• _What to produce_
Below this line is a listing that includes pictures. Copy exactly, and only, the lines from the one containing "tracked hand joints" through the one containing "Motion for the"; the pictures do not go in the copy.

------ Data provided ------

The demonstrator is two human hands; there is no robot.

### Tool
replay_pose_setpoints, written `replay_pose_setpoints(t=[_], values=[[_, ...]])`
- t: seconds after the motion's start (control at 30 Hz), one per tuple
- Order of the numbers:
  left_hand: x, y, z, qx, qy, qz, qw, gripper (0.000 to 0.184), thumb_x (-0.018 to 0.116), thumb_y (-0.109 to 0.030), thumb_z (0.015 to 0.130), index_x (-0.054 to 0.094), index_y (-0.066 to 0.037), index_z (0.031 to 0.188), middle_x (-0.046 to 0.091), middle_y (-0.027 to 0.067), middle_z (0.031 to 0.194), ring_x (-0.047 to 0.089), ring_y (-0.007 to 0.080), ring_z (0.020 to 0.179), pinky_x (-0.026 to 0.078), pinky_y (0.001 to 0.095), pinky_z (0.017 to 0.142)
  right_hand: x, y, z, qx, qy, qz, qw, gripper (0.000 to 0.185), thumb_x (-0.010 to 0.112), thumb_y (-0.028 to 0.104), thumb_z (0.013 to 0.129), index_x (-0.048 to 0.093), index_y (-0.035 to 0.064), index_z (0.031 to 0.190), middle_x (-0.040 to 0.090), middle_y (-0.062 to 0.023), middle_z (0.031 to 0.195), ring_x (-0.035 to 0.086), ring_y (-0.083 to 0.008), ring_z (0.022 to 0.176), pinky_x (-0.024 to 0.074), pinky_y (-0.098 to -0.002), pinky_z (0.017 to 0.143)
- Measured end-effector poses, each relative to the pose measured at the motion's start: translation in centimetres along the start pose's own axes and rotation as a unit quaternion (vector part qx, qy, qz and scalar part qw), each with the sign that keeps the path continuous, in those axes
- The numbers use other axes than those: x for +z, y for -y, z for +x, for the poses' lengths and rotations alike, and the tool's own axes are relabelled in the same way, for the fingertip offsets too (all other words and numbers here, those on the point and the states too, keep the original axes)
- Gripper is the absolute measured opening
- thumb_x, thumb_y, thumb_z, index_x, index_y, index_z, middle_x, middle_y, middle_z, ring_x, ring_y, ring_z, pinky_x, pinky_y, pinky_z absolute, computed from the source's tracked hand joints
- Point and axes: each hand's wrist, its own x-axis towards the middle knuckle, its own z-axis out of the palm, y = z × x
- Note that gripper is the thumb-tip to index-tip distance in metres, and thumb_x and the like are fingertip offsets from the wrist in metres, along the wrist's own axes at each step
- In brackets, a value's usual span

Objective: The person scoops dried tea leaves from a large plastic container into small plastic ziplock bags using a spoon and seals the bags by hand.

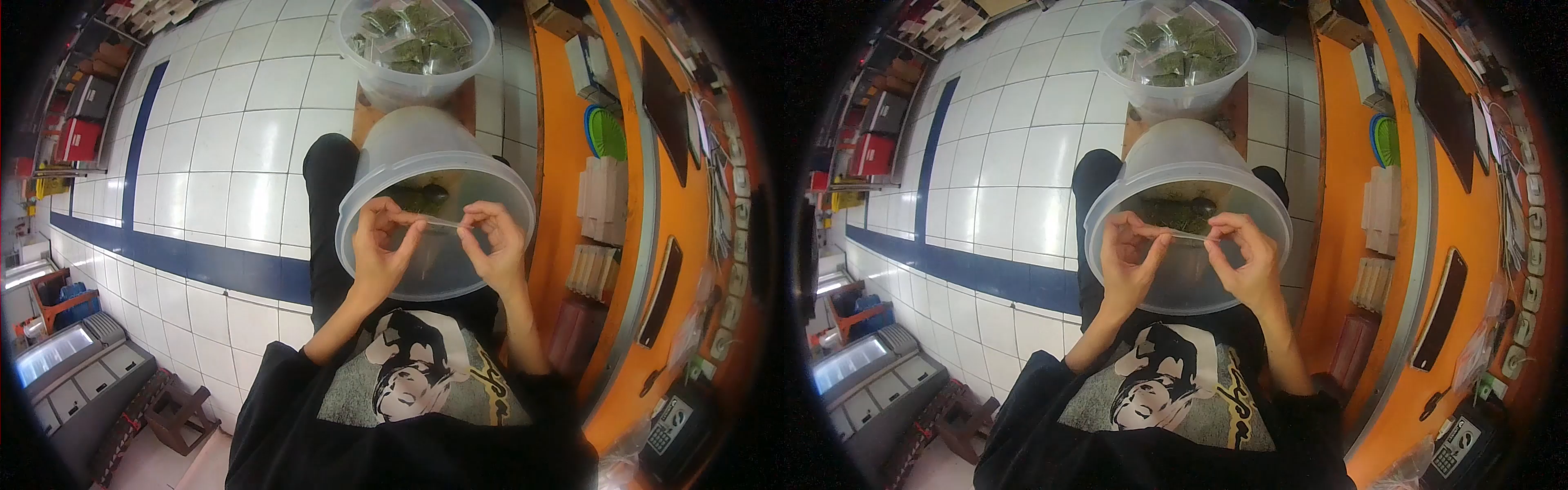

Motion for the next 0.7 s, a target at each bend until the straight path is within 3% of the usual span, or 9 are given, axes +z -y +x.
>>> replay_pose_setpoints(t=[0.13, 0.3, 0.47, 0.53, 0.57, 0.6, 0.63, 0.67, 0.7], values=[[0.4, -0.5, -0.1, 0.012, -0.005, -0.04, 0.999, 0.037, 0.063, 0.006, 0.084, 0.037, 0.0, 0.109, 0.064, 0.0144, 0.093, 0.062, 0.0149, 0.087, 0.048, 0.0267, 0.082, 0.6, 0.6, -0.1, 0.02, 0.029, 0.033, 0.999, 0.032, 0.063, -0.01, 0.078, 0.055, -0.0025, 0.108, 0.061, -0.008, 0.09, 0.063, -0.0129, 0.081, 0.0521, -0.0265, 0.074], [0.5, -0.5, -0.3, 0.005, 0.051, -0.036, 0.998, 0.039, 0.06, 0.008, 0.085, 0.034, -0.004, 0.111, 0.058, 0.0119, 0.096, 0.058, 0.0152, 0.091, 0.046, 0.0268, 0.082, 1.0, 1.9, 0.1, 0.005, 0.053, -0.061, 0.997, 0.034, 0.064, -0.008, 0.077, 0.054, 0.0009, 0.108, 0.063, -0.0081, 0.084, 0.064, -0.014, 0.077, 0.0525, -0.0262, 0.074], [0.2, -0.5, -0.4, 0.028, 0.077, 0.002, 0.997, 0.037, 0.062, 0.01, 0.082, 0.037, -0.003, 0.107, 0.059, 0.0116, 0.095, 0.058, 0.0145, 0.092, 0.047, 0.0285, 0.087, 1.3, 2.7, 0.6, -0.038, 0.037, -0.117, 0.992, 0.028, 0.065, -0.006, 0.077, 0.054, 0.0011, 0.102, 0.064, -0.0103, 0.087, 0.067, -0.0226, 0.078, 0.054, -0.0308, 0.072], [0.0, -0.4, -0.6, 0.017, 0.082, -0.003, 0.996, 0.038, 0.063, 0.01, 0.081, 0.037, -0.003, 0.106, 0.06, 0.0117, 0.095, 0.059, 0.016, 0.093, 0.046, 0.0286, 0.087, 0.8, 3.4, 0.9, -0.016, 0.12, -0.082, 0.989, 0.027, 0.064, -0.008, 0.075, 0.054, 0.0009, 0.099, 0.063, -0.0129, 0.088, 0.066, -0.0273, 0.08, 0.0535, -0.0342, 0.069], [-0.2, -0.6, -0.8, 0.004, 0.083, -0.021, 0.996, 0.039, 0.063, 0.01, 0.081, 0.037, -0.004, 0.105, 0.06, 0.0117, 0.096, 0.06, 0.0168, 0.094, 0.046, 0.0287, 0.088, 0.4, 3.6, 1.0, -0.013, 0.103, -0.095, 0.99, 0.027, 0.064, -0.008, 0.075, 0.054, 0.0009, 0.099, 0.063, -0.0129, 0.088, 0.066, -0.0273, 0.08, 0.0535, -0.0342, 0.069], [-0.4, -0.9, -1.0, -0.033, 0.074, -0.039, 0.996, 0.041, 0.064, 0.011, 0.08, 0.036, -0.005, 0.105, 0.062, 0.0112, 0.092, 0.061, 0.0177, 0.092, 0.046, 0.0289, 0.088, 0.1, 3.9, 1.1, 0.005, 0.146, -0.081, 0.986, 0.025, 0.064, -0.007, 0.074, 0.054, 0.0007, 0.096, 0.063, -0.0138, 0.086, 0.066, -0.0286, 0.079, 0.0519, -0.0354, 0.068], [-0.4, -1.2, -0.9, -0.009, 0.079, -0.044, 0.996, 0.042, 0.065, 0.01, 0.079, 0.035, -0.006, 0.104, 0.064, 0.01, 0.086, 0.062, 0.018, 0.09, 0.046, 0.0308, 0.089, -0.2, 4.1, 1.3, 0.023, 0.187, -0.068, 0.98, 0.023, 0.064, -0.007, 0.073, 0.055, 0.0005, 0.093, 0.062, -0.0148, 0.084, 0.065, -0.03, 0.078, 0.0502, -0.0367, 0.066], [-0.5, -1.3, -1.1, -0.027, 0.082, -0.067, 0.994, 0.045, 0.064, 0.011, 0.079, 0.034, -0.006, 0.108, 0.064, 0.0096, 0.084, 0.062, 0.0189, 0.091, 0.046, 0.0323, 0.091, -0.4, 4.6, 1.6, 0.026, 0.169, -0.081, 0.982, 0.023, 0.064, -0.007, 0.073, 0.055, 0.0005, 0.093, 0.062, -0.0148, 0.084, 0.065, -0.03, 0.078, 0.0502, -0.0367, 0.066], [-0.6, -1.5, -1.2, -0.046, 0.085, -0.089, 0.991, 0.048, 0.064, 0.012, 0.079, 0.034, -0.005, 0.112, 0.065, 0.0092, 0.082, 0.062, 0.0197, 0.091, 0.045, 0.0338, 0.093, -0.6, 5.2, 2.0, 0.0, 0.213, -0.093, 0.973, 0.021, 0.063, -0.006, 0.072, 0.055, 0.0003, 0.09, 0.063, -0.0149, 0.083, 0.064, -0.0301, 0.076, 0.0488, -0.0371, 0.065]])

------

• _Response to this task_
- thumb_x, thumb_y, thumb_z, index_x, index_y, index_z, middle_x, middle_y, middle_z, ring_x, ring_y, ring_z, pinky_x, pinky_y, pinky_z absolute, computed from the source's tracked hand joints
- Point and axes: each hand's wrist, its own x-axis towards the middle knuckle, its own z-axis out of the palm, y = z × x
- Note that gripper is the thumb-tip to index-tip distance in metres, and thumb_x and the like are fingertip offsets from the wrist in metres, along the wrist's own axes at each step
- In brackets, a value's usual span

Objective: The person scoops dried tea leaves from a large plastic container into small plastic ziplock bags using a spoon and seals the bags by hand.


Motion for the next 0.7 s, a target at each bend until the straight path is within 3% of the usual span, or 9 are given, axes +z -y +x.

This finishes the output.